What is the main formula used by the Surface Tension Calculator?

The primary formula is γ = F / L, where γ is surface tension (N/m), F is the force acting along the liquid surface (N), and L is the contact length (m). The Surface Tension Calculator can solve for any one of the three variables given the other two.

What is capillary rise, and how is it calculated?

Capillary rise is the spontaneous climbing of a liquid in a narrow tube due to surface tension. The height is given by h = 2γ cosθ / (ρ g r), where θ is the contact angle, ρ is liquid density, g is gravitational acceleration, and r is the tube radius.

What are typical surface tension values for common liquids?

At 20 °C: water ≈ 72.8 mN/m, ethanol ≈ 22.1 mN/m, mercury ≈ 485 mN/m, glycerol ≈ 63 mN/m, and benzene ≈ 28.9 mN/m. Surface tension generally decreases as temperature increases.

What is the Young-Laplace equation and when does it apply?

The Young-Laplace equation relates pressure difference across a curved interface to surface tension: ΔP = 2γ/r for a liquid droplet or ΔP = 4γ/r for a soap bubble (which has two surfaces). The Surface Tension Calculator uses whichever form matches your selected mode.

No. All calculations run entirely in your browser. Nothing is transmitted to a server.

Surface Tension Calculator

How to Use Surface Tension Calculator

The Surface Tension Calculator covers three physical scenarios — force balance, capillary rise, and bubble pressure.

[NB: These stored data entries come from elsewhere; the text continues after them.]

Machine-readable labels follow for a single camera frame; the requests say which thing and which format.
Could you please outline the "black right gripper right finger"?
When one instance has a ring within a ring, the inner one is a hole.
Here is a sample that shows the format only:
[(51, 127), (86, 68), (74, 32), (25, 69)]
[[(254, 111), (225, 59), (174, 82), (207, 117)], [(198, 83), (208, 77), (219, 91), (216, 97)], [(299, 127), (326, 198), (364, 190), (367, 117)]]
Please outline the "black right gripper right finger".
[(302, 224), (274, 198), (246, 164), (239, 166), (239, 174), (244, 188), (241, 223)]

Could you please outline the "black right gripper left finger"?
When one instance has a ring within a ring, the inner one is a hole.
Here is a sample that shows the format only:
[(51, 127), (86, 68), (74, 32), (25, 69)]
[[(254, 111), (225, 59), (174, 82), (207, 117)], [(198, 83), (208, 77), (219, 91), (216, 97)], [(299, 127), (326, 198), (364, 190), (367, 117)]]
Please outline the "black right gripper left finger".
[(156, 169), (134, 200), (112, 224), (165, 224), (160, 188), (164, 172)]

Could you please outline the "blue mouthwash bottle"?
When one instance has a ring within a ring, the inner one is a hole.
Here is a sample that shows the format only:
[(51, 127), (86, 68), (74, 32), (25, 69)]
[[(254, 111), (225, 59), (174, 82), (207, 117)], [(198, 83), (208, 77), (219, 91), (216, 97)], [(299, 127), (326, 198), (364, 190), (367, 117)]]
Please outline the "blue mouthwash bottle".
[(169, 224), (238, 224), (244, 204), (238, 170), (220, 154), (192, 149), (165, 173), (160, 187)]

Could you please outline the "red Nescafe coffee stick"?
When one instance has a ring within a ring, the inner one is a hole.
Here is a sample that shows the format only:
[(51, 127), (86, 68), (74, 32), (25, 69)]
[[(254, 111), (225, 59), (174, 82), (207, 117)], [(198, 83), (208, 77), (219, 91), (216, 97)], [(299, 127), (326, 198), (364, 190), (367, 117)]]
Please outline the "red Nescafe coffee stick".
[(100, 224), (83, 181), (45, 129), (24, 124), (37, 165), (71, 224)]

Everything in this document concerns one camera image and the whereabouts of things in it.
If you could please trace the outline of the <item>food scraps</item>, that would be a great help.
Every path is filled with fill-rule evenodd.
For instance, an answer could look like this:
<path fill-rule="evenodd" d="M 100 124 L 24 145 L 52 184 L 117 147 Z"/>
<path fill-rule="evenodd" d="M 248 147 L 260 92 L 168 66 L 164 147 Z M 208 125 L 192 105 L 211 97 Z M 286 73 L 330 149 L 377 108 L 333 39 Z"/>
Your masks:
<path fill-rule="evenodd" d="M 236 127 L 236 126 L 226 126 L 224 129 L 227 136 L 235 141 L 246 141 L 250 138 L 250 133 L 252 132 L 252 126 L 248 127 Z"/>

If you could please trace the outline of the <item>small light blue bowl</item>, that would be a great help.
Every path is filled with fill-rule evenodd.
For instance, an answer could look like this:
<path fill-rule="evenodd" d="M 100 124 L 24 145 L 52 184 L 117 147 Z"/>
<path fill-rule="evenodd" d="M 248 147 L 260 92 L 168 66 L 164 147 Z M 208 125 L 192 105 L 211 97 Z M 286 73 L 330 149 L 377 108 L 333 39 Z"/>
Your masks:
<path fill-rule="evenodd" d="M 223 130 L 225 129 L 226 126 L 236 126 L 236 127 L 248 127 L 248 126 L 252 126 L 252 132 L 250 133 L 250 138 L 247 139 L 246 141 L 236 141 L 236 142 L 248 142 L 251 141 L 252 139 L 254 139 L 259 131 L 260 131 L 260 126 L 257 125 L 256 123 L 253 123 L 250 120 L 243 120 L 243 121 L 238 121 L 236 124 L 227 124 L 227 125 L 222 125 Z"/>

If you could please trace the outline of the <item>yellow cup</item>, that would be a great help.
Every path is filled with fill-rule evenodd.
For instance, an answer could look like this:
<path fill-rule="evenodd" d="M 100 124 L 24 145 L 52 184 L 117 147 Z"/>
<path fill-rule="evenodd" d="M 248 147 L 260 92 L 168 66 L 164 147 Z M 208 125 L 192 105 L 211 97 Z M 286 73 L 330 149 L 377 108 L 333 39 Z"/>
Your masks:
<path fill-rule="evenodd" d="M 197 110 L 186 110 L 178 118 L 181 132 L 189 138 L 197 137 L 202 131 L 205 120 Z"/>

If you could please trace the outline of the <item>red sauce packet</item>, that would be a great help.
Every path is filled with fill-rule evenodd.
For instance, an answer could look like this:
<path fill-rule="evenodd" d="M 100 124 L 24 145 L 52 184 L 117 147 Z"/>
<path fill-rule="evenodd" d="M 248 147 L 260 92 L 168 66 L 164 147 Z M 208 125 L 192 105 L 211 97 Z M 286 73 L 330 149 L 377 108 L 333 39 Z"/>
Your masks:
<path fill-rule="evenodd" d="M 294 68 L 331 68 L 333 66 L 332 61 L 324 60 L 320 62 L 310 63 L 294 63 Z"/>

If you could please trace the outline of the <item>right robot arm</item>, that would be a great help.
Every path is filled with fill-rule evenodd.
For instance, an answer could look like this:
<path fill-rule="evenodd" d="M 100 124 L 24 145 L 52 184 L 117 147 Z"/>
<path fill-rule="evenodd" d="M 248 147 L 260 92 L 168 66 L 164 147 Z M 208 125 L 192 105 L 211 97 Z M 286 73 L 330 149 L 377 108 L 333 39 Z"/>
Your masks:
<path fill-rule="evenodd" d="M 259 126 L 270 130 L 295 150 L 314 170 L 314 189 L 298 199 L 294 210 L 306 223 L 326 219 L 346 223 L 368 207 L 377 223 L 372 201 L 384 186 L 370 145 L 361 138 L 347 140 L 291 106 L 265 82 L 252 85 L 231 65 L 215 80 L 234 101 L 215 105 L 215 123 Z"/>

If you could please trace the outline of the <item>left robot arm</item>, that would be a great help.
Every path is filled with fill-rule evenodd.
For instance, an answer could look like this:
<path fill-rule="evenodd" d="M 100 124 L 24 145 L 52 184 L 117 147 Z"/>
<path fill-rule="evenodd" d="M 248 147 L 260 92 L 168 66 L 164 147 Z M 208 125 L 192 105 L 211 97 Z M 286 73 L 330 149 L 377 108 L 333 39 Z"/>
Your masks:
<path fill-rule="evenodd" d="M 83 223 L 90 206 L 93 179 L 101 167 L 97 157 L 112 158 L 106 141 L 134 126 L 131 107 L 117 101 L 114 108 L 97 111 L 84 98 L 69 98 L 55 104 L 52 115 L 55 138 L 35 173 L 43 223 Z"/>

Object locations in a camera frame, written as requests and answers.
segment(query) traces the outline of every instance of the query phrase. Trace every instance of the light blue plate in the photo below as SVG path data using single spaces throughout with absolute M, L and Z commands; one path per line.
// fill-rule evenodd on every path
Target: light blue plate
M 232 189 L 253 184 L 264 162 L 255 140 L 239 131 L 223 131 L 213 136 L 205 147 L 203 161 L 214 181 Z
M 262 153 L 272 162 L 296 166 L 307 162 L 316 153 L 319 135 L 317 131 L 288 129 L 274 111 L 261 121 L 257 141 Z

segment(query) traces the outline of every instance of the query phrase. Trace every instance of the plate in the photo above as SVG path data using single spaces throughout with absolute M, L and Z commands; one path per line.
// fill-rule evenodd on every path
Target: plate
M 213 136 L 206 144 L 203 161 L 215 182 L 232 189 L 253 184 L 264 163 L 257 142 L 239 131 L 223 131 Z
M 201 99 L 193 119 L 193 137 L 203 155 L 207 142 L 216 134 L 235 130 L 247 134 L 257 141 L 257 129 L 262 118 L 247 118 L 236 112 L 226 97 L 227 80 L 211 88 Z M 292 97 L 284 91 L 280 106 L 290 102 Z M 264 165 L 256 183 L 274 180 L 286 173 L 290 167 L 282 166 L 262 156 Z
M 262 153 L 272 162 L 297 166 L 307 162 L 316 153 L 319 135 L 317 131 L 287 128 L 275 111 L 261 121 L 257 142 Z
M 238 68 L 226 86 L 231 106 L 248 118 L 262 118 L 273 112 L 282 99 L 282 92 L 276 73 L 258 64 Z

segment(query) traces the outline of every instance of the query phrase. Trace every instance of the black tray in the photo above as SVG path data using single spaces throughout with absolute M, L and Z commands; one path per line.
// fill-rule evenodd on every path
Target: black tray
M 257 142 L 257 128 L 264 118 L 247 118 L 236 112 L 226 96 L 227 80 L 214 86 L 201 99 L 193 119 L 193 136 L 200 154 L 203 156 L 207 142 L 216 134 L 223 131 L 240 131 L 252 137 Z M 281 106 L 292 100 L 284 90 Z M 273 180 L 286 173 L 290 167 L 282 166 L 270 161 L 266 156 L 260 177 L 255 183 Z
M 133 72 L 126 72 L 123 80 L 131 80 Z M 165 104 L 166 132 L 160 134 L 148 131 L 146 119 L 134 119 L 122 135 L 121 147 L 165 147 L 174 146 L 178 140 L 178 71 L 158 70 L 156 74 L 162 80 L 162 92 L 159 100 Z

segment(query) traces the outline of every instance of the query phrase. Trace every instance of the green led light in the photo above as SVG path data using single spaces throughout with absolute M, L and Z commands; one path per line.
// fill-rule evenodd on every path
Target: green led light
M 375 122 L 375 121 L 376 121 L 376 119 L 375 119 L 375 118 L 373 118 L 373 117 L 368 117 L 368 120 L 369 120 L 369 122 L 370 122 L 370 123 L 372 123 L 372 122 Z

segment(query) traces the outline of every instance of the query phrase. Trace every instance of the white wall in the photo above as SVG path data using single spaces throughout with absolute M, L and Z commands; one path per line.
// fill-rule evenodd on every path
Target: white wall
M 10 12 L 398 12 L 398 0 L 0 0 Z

Choose the Calculation Mode — Select one of: surface tension from force (γ = F/L), capillary rise (h = 2γcosθ / ρgr), or Young-Laplace pressure (ΔP = 2γ/r for a droplet, 4γ/r for a soap bubble).
Enter the Known Quantities — Fill in all known values with their units. For capillary rise mode you need γ, θ, ρ, and r; for force mode you need any two of γ, F, L.
Read the Primary Result — The Surface Tension Calculator solves for the unknown and displays it with its SI unit (N/m for γ, m for h, Pa for ΔP).
Review the Formula Box — The formula applied is shown beneath the result so you can confirm which equation was used.

Formula & Theory — Surface Tension Calculator

The Surface Tension Calculator applies three classical fluid-mechanics relationships:

γ = F / L                              (surface tension from force)
h = 2γ cosθ / (ρ g r)                  (capillary rise)
ΔP = 2γ / r   (droplet, 1 surface)
ΔP = 4γ / r   (soap bubble, 2 surfaces)

Symbol	Meaning	SI Unit
γ	Surface tension	N/m
F	Force along liquid surface	N
L	Contact length	m
h	Capillary rise height	m
θ	Contact angle	°
ρ	Liquid density	kg/m³
g	Gravitational acceleration	9.81 m/s²
r	Tube or droplet radius	m
ΔP	Pressure difference	Pa

Contact Angle and Wettability

The contact angle θ describes how well a liquid wets a solid surface. θ < 90° means the liquid wets the surface (water on glass, θ ≈ 20°); θ > 90° means non-wetting (water on wax, θ ≈ 110°). Mercury on glass has θ ≈ 140°, causing it to be depressed rather than raised in a capillary.

Soap Bubble vs. Liquid Droplet

A soap bubble has two liquid–air interfaces (inner and outer walls of the soap film), so the pressure difference is 4γ/r rather than 2γ/r for a single-surface droplet.

Use Cases for Surface Tension Calculator

The Surface Tension Calculator is useful across chemistry, engineering, and biology:

Chemistry labs — Students measure the surface tension of unknown liquids by recording the force on a Du Noüy ring or Wilhelmy plate, then verify results with the Surface Tension Calculator.
Materials science — Engineers characterise wettability and adhesion of coatings by calculating contact angles from capillary rise data.
Chemical engineering — Designers of bubble columns, distillation trays, and foam-based processes use the pressure drop formula to size equipment.
Biology and medicine — Pulmonary surfactant reduces surface tension in alveoli; the Surface Tension Calculator helps illustrate how surfactant deficiency increases ΔP and makes breathing harder.
Microfluidics — Lab-on-a-chip designers rely on capillary pressure calculations to move fluids through micron-scale channels without external pumps.
Physics demonstrations — Classroom experiments with soap films, needles floating on water, and capillary tubes are easily quantified with the Surface Tension Calculator.